这个拥抱,她奢求了许久,可是如今当自己的亲生母亲张开双臂要拥抱她的时候,她却彷徨和犹豫了。
太后见姜慈无动于衷,以为姜慈心中有埋怨,她浅浅一笑,微微的弓下腰,如同看待孩童一般,轻声道:“娘亲抱抱可好?”
见太后如此,再铁石心肠也如同甘霖化水,姜慈鼻尖一酸,两滴泪滑落,她不由自主地朝前迈着步子,几步便扎进了太后的怀中,如同一个幼子出去玩了许久,忽然见到母亲在身后等待,那种喜悦与期盼,深深占据了她的心。

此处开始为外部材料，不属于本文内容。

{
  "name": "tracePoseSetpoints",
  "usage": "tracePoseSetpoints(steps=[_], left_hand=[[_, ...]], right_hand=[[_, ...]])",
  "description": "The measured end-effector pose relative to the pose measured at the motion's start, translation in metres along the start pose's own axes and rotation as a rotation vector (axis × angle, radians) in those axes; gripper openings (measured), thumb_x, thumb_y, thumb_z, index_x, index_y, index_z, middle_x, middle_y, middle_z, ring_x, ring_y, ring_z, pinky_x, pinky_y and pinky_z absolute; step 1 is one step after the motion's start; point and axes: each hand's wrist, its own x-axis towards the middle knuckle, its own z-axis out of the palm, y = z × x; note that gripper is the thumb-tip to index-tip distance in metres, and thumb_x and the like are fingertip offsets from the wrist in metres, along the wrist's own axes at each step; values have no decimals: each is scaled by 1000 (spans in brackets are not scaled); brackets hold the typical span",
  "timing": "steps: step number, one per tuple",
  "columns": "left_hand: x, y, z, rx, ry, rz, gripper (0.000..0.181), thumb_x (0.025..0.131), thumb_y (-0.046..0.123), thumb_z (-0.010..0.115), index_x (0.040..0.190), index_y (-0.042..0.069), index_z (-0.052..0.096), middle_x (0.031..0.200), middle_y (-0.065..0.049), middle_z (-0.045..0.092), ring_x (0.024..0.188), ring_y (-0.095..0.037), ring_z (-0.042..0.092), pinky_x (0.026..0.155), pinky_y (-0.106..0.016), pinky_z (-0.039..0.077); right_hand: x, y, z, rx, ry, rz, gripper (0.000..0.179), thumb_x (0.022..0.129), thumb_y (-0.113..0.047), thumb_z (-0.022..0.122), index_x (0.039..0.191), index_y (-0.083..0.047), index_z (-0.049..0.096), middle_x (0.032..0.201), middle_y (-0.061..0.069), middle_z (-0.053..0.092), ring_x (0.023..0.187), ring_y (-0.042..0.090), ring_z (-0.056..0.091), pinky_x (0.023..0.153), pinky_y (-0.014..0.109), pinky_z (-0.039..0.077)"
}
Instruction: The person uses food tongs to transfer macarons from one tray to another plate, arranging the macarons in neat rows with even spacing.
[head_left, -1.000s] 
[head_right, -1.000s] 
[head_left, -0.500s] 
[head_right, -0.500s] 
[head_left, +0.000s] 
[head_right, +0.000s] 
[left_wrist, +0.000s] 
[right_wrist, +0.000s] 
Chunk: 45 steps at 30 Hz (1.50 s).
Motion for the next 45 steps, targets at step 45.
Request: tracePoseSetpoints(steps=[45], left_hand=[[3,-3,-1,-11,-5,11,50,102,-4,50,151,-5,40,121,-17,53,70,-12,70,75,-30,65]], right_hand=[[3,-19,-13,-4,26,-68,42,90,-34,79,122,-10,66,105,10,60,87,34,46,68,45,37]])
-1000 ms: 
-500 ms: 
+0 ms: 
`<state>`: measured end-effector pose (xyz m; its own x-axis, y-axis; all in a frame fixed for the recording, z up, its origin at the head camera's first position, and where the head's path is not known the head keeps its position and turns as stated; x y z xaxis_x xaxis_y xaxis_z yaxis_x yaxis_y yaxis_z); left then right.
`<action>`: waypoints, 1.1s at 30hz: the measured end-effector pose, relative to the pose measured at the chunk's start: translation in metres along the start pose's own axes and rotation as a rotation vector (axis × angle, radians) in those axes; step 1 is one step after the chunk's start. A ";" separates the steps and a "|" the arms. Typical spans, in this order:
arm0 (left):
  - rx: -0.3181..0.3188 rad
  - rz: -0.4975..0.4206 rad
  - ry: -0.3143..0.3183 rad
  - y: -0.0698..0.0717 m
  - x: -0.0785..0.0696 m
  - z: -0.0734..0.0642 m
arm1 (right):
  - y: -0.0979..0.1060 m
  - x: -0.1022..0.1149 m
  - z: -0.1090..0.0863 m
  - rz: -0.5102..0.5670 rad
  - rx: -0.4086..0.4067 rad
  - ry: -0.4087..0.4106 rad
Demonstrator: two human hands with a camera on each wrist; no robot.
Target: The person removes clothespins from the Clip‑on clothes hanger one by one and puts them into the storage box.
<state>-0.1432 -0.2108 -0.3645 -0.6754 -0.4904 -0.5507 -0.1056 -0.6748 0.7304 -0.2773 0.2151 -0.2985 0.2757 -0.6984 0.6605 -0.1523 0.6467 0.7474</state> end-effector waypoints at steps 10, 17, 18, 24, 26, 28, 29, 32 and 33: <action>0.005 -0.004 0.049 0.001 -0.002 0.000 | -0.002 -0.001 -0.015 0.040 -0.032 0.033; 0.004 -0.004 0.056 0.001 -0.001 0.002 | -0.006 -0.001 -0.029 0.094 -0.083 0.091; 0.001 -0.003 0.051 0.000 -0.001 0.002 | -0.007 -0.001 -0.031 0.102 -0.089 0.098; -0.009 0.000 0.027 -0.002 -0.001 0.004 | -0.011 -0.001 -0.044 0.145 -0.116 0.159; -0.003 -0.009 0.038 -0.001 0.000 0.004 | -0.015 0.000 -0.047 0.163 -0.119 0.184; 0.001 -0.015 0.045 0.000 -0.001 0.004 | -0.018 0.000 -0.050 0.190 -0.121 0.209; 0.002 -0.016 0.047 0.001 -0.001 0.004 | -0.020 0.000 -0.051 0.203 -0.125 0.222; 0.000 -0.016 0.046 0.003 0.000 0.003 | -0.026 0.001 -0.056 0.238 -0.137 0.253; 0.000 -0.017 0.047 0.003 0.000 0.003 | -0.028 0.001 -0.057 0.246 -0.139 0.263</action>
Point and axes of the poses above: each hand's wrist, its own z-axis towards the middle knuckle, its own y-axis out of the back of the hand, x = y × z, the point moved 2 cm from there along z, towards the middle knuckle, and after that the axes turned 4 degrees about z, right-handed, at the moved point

而此时此刻,她再也不想管什么朝堂,什么政治,什么私生女的身份,她只想拥有母亲的爱,就只想在母亲的怀抱中度过安稳的一天,哪怕只有半天,因为她知道从明天开始太后依然是太后,她依然是后宫监察司的女司监,而她的养娘依然是姜青河。
属于姜慈的娘亲,就只有半日。
姜慈将头靠在太后的肩上,脸颊贴着太后的发鬓,喃喃喊道;“阿娘……”
太后抱着姜慈的手微微一颤,这声“阿娘“似乎比小皇上的母后来的更加真诚更加情深,毕竟眼前的这个女孩,自出生那一天起便与自己分开,直到四年后找到她,相见却不能相认。